The statue of Ivan Konev was a monument to Soviet general Ivan Konev that was erected in Prague in 1980. In the late 2010s, it became a subject of controversy within Czech Republic–Russia relations, resulting in its removal in 2020.

History

The statue was unveiled during the Victory Day celebrations on 9 May 1980, and intended to commemorate Soviet Marshal Ivan Stepanovich Konev, who commanded Red Army troops that occupied Prague from the hands of the Nazis near to the end of World War II. It depicted a life-sized figure of Konev, holding in his hand a bouquet of lilacs, which civilians reportedly presented to the Red Army when it entered Czechoslovakia in May 1945. It was located in Prague district 6 (Interbrigády Square, Bubeneč area). It was designed by Czech sculptor  and architect Vratislav Růžička.

After the Revolutions of 1989 and the Czech transition to a democratic government, it became a subject of frequent vandalism, particularly on the anniversary of the Prague Spring. The local government proposed relocating the monument to the Russian embassy.

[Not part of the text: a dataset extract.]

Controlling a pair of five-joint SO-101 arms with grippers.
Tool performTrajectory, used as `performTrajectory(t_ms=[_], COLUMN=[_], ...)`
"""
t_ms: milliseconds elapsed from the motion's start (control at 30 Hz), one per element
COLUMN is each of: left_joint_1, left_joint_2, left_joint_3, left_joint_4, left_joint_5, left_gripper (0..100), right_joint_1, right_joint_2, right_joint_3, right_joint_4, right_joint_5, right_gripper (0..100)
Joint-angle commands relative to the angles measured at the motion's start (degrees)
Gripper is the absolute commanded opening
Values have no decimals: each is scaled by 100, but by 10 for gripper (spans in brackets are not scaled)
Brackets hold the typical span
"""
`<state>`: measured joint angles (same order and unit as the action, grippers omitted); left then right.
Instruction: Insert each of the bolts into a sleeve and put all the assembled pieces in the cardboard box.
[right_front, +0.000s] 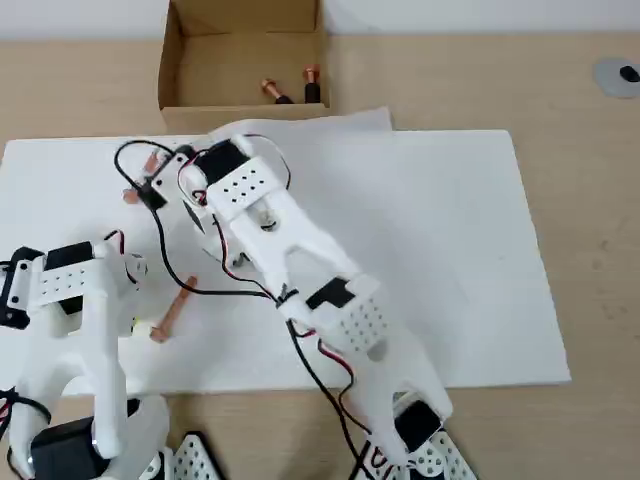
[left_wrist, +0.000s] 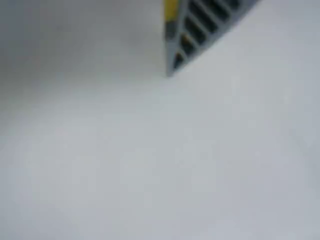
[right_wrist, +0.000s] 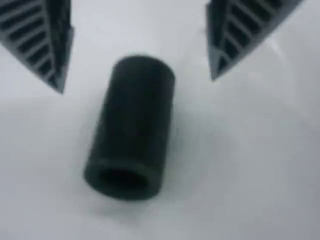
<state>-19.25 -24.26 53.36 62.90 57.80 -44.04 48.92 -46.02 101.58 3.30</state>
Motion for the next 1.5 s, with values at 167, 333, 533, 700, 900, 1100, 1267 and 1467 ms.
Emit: performTrajectory(t_ms=[167, 333, 533, 700, 900, 1100, 1267, 1467], left_joint_1=[-18, -18, -18, 44, 79, 88, 88, 88], left_joint_2=[-92, -92, -92, -92, -92, -92, -92, -92], left_joint_3=[-18, -18, -18, -18, -9, -9, -9, -9], left_joint_4=[-53, -53, -53, -53, -44, -44, -44, -44], left_joint_5=[-26, -26, -26, -26, -26, -26, -26, -26], left_gripper=[272, 272, 272, 272, 272, 272, 272, 272], right_joint_1=[101, 92, 75, 31, 22, 31, 31, 119], right_joint_2=[48, 31, 57, 127, 277, 268, 277, 277], right_joint_3=[-321, -488, -567, -593, -593, -593, -593, -593], right_joint_4=[53, 70, 53, -35, -158, -158, -158, -132], right_joint_5=[44, 44, 44, 53, 53, 141, 229, 220], right_gripper=[224, 224, 224, 224, 224, 224, 165, 15])
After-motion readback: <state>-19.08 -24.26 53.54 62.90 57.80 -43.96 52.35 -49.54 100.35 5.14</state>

In 2018, the city added explanatory text to the monument, stating that he participated in the suppression of the Hungarian Revolution of 1956 and the Prague Spring. The explanatory text has been criticized by the Russian embassy. The diplomatic spat over this text has been one of the issues leading to the deterioration of Czech-Russia relations.

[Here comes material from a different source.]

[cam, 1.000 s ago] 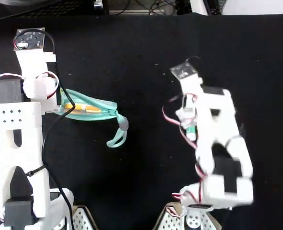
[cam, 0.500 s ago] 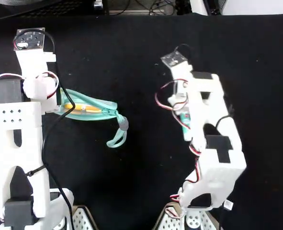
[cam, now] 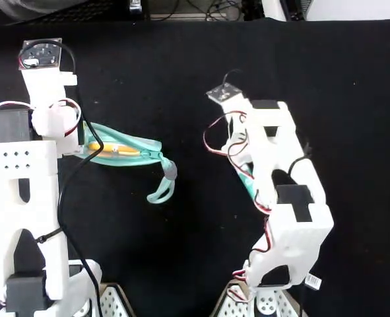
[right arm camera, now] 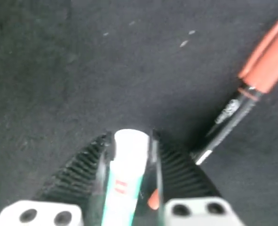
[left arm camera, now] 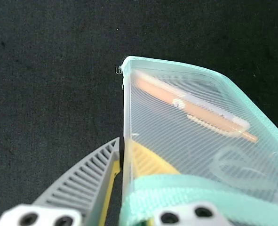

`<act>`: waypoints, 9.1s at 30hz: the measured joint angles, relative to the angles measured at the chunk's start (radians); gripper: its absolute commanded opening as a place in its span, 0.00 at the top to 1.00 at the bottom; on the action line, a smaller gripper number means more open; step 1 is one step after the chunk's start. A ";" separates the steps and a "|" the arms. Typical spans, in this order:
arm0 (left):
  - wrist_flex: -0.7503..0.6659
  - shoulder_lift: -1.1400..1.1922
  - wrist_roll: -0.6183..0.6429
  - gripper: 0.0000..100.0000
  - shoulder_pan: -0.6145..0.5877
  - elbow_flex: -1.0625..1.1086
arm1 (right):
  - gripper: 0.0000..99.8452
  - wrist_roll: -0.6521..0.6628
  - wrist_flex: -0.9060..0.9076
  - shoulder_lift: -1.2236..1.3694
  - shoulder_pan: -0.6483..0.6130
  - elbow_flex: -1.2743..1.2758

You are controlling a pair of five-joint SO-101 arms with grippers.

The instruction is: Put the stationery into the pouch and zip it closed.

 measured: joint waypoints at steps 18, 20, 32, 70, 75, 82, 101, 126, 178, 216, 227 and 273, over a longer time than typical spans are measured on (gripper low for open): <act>0.000 0.000 0.000 0.97 0.000 0.000 | 0.99 0.063 0.064 -0.124 -0.006 0.003; 0.000 0.000 0.000 0.97 0.000 0.000 | 0.99 0.063 0.098 -0.245 -0.017 0.003; 0.000 0.000 0.000 0.97 0.000 0.000 | 0.99 -0.258 0.178 -1.096 -0.374 0.003; 0.000 -0.003 0.000 0.97 0.000 0.035 | 0.99 -0.176 -1.043 -1.494 -0.821 0.950; 0.000 -0.003 0.000 0.97 0.000 0.035 | 0.90 -0.157 -1.022 -1.494 -0.821 0.984; 0.000 -0.003 0.000 0.97 0.000 0.035 | 0.77 -0.235 -0.532 -1.471 -0.821 0.678; -0.002 -0.003 0.000 0.97 0.000 0.035 | 0.80 -0.227 -0.157 -1.188 0.032 0.560; -0.002 -0.003 0.000 0.97 0.000 0.035 | 0.86 -0.210 -0.459 0.218 0.109 -0.178; -0.002 -0.002 0.000 0.97 0.000 0.035 | 0.99 -0.238 -0.939 -1.863 -0.862 0.744; -0.002 -0.002 0.000 0.97 0.000 0.035 | 0.99 -0.236 -1.499 -1.395 -0.859 0.824; 0.009 -0.005 0.000 0.97 -0.023 0.068 | 0.99 -0.236 -1.562 -1.309 -0.861 0.807; 0.011 -0.005 0.002 0.97 -0.051 0.071 | 0.85 -0.316 -0.463 -1.458 -0.798 0.442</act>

On 21 August 2019 an unknown individual spray-painted "No to the blood-covered marshal, we shall not forget" on the statue. The mayor of Prague 6 said that he is considering leaving the monument uncleaned, remarking that "red, after all, means beautiful in Russian". By September 2019, the Prague municipal authorities had covered up the monument, no longer willing to incur the cost of cleaning it up. The move proved to be controversial, as within days the tarpaulin covering the monument had been torn down three times; two individuals, described by Czech media as "pro-Russian activists", were detained by the police.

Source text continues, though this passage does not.